I hated this book and loved this book by Alice Sebold. I had nightmares the entire time I was reading it and sleep did not come easy like it ususally does after I read at night. I have always feared that one of my children will die before me. I can't imagine losing a child through death let alone a violent death. As a mother, my life for the last 24 years have revolved around keeping my children healthy, safe and happy. I have failed at times but they know that no matter what I have tried to do my best and love them more than anything. My son is in the Air Force and I could get that visit at any time. When he decided to join I was overjoyed with his decision but also fearful for the fact that he could get killed in action. He told me not to worry because he was not afraid to die doing something positive with his life. While that helped me some it still will not take away the pain should it ever happen. I have always felt that those left on earth were the ones mourning a death but this book showed me that maybe that might not be true. We really don't know. When I got divorced from my children's father I thought death might have been easier for us all but after reading this book I am not so sure. No matter what the lose it is always painful and a healing process must take place.
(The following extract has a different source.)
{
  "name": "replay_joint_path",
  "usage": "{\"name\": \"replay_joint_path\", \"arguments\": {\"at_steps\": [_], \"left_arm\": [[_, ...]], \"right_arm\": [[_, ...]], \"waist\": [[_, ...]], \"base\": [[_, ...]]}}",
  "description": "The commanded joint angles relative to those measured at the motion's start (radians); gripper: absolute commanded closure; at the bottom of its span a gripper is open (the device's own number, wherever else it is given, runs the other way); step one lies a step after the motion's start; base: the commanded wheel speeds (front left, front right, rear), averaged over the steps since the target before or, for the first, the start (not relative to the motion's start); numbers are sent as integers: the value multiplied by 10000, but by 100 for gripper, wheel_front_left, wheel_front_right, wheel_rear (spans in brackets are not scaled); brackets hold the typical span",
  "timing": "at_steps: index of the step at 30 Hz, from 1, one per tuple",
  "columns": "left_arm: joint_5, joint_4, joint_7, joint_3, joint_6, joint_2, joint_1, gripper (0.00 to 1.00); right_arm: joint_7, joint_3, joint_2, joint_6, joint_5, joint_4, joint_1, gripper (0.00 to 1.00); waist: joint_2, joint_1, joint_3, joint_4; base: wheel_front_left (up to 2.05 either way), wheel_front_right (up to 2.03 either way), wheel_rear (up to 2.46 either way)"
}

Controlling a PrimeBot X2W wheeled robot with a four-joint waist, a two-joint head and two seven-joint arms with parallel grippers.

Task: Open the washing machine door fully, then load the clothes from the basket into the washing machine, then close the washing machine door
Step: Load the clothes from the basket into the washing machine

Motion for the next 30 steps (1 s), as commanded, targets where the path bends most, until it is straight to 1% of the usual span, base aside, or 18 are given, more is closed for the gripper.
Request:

I am a bit of a control freak and during this book I just wanted to reach in and say let it go, but that is not always the right way. The characters had to each go through their own growth and transformation to get back to where they really wanted to be. Abigail had died a slow death before when she was not able to follow her dreams after becoming pregnant with Susie. With Susie's death came a guilt that she could not handle so she chose to heal by leaving and not burdening her family at that time with her guilt and healing. What she didn't know was that she made it more difficult for everyone including herself by running away. When she did finally come back she could finally face her life and transgressions by receiving the love and forgiveness of her family.
I could relate to Jack. I have said countless times, "There's no choice... What else can I do?" just as Jack did. (279) I could see myself in all the characters at different times of my life and in different situations. I think that is what this author did best. She made each character an individual that we as humans can relate to in a given situation. Maybe that it why it was so disturbing to me. If I would have been reading this for pleasure I probably would have stopped after a few chapters because I was not "enjoying" it. But I am glad that I had to continue reading it because it did truly make me think about myself and those I love and death. I plan on sharing this with my son and his wife. I am not sure my daughter is ready for it yet.